Admittedly, all things being equal, there is nothing wrong with a woman (or a man) making an effort to keep their relationship or marriage strong and functional. There are, however, challenges if this has to be achieved through practices that have a negative impact on one’s health and well-being. Women and girls therefore need more information about the dangers of such practices and governments in the region must play their part in providing such information to them.

The often quoted Latin common law principle “volenti non fit injuria” which is translated to mean “to a willing person, no injury is done” cannot apply where the so called willing person is not provided with adequate and accurate information to enable them to make informed decisions.

Arguing that women and girls are willing participants in these emerging harmful practices and therefore deserve the harm that comes their way is misplaced and even harmful.
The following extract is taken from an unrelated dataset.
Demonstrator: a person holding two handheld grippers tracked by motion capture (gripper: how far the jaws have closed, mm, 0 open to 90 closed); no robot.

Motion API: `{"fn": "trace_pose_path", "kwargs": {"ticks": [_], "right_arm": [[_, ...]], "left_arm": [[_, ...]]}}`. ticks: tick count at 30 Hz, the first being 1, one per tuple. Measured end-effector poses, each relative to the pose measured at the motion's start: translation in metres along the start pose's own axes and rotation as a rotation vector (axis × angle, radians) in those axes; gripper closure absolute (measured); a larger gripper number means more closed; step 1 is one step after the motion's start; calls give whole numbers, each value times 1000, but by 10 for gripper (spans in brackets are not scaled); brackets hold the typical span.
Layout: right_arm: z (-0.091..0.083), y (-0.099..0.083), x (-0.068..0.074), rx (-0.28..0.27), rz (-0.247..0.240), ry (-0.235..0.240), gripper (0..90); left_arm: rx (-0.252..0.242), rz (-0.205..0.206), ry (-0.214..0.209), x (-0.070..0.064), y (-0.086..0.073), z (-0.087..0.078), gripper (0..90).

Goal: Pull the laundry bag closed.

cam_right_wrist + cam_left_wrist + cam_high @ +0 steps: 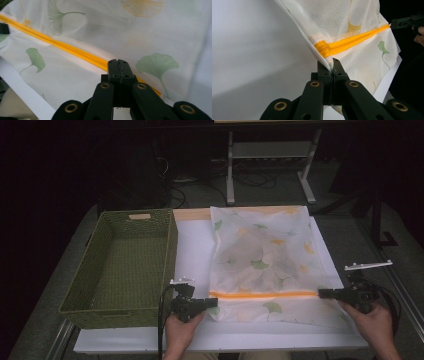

In addition to providing women and girls with adequate and accurate information about the effects of these practices on their health and well-being, there is need to ensure that societal and cultural pressures that lead to such practices are debunked and discarded.

The benefits of protecting the health and well-being of women and girls do not only accrue to these women and girls, but to families, communities and whole nations. In this regard, the responsibility of Sadc governments to protect women and girls from these emerging harmful practices cannot be overemphasised.

Dr Makanatsa Makonese is a human rights lawyer and researcher. She is the author of the #VoiceandChoice Sadc Gender Protocol Barometer 2020 Harmful Practices Chapter.